Individual birds were less likely to breed during El Niño years, but were equally likely to breed during La Niña and neutral years. For instance, only 37.5% of adult birds attempted breeding in 2015, the most severe El Niño year in the study, compared with 90.2% of adults that bred in 2017, which experienced neither El Niño nor La Niña. Interestingly, there was no correlation between ENSO and the number of eggs laid, nor the likelihood of a successful nesting. On average, birds that bred laid the same number of eggs and their nestlings were equally likely to fledge, regardless of the year.
The exact physiological reason why birds skip breeding during dry, hot years remains unknown, but the researchers pointed to a few possible explanations. The first is that insect abundance in tropical forests is thought to be associated with rainfall, so there might not be enough prey available during El Niño years to support reproduction.
Another possibility is that the seasonal climatic cues that initiate reproduction may be weaker or absent in El Niño years. Many birds, including greater anis, switch off their sexual organs during the non-breeding season. As breeding season approaches, climatic cues such as photoperiod and increased rainfall tell their bodies that it’s time to initiate breeding again.

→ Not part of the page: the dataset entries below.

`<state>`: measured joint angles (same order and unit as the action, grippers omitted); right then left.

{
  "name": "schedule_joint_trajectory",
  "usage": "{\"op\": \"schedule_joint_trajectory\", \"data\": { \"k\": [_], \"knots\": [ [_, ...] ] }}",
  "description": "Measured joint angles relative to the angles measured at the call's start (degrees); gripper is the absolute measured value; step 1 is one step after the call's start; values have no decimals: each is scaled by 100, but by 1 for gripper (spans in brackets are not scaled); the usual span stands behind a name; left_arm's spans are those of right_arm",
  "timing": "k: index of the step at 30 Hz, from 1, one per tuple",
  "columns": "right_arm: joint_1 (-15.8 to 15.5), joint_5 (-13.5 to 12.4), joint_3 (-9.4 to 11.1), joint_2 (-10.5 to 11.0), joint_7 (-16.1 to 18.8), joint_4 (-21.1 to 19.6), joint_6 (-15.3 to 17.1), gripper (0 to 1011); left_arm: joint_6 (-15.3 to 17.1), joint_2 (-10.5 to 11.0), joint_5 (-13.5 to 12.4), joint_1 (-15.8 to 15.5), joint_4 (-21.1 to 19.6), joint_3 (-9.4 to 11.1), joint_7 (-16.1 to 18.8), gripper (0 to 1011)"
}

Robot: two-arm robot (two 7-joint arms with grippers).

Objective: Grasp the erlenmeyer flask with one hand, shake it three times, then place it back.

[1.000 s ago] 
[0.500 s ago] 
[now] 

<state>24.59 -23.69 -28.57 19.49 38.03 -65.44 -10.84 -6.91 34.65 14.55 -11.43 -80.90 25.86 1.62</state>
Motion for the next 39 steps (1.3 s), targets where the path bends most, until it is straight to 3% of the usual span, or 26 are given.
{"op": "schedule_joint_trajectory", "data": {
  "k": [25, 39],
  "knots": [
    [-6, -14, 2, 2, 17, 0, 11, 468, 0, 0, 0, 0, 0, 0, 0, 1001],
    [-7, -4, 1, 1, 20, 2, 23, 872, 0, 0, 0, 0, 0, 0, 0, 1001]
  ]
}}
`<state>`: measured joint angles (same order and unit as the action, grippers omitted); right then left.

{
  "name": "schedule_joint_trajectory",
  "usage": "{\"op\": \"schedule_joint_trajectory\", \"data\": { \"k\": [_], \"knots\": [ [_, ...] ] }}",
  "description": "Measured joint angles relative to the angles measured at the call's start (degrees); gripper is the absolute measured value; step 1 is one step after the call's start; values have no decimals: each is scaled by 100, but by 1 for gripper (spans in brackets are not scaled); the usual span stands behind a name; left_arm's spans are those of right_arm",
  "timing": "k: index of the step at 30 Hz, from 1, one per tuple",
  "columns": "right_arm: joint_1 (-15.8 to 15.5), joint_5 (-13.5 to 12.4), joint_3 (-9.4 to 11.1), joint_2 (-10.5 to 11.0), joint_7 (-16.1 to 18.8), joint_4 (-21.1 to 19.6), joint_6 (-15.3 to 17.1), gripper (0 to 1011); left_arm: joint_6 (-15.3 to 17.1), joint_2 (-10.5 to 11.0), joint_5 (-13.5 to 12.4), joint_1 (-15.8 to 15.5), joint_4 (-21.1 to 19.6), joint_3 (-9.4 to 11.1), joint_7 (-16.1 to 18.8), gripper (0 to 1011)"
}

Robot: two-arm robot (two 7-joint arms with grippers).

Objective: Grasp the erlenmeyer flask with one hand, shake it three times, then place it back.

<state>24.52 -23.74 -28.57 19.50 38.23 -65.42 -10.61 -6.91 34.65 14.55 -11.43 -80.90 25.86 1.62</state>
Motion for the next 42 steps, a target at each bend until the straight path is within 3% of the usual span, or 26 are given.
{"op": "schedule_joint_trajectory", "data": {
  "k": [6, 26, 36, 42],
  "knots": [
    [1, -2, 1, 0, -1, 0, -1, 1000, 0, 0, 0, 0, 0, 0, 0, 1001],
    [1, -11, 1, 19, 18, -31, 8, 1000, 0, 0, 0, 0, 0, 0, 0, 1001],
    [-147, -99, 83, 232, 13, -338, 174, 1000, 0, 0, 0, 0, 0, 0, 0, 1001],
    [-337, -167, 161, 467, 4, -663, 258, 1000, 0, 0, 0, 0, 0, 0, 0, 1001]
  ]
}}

No matter the mechanism, the fact that greater anis are skipping breeding during certain years could have a ripple effect on the rest of the Panamanian forest ecosystem, Riehl said. Greater anis eat large insects and are themselves — particularly nestlings — eaten by several species of snake and predatory bird. In years when there are fewer anis, this would mean less predation pressure on insects, and less food available for nest predators.
The paper, “The El Niño-Southern Oscillation dramatically influences the probability of reproduction and reproductive rate of a tropical forest bird,” was published online in advance of print June 9 by the Journal of Avian Biology.
This work was supported by the Smithsonian Tropical Research Institute; the Harvard Society of Fellows and the William F. Milton Fund at Harvard University; Princeton’s Department of Ecology and Evolutionary Biology and the Program in Latin American Studies; the Grand Challenges Program, Environmental Internship Program, and the Smith-Newton Environmental Scholars Program in Princeton’s High Meadows Environmental Institute (HMEI); and the National Science Foundation.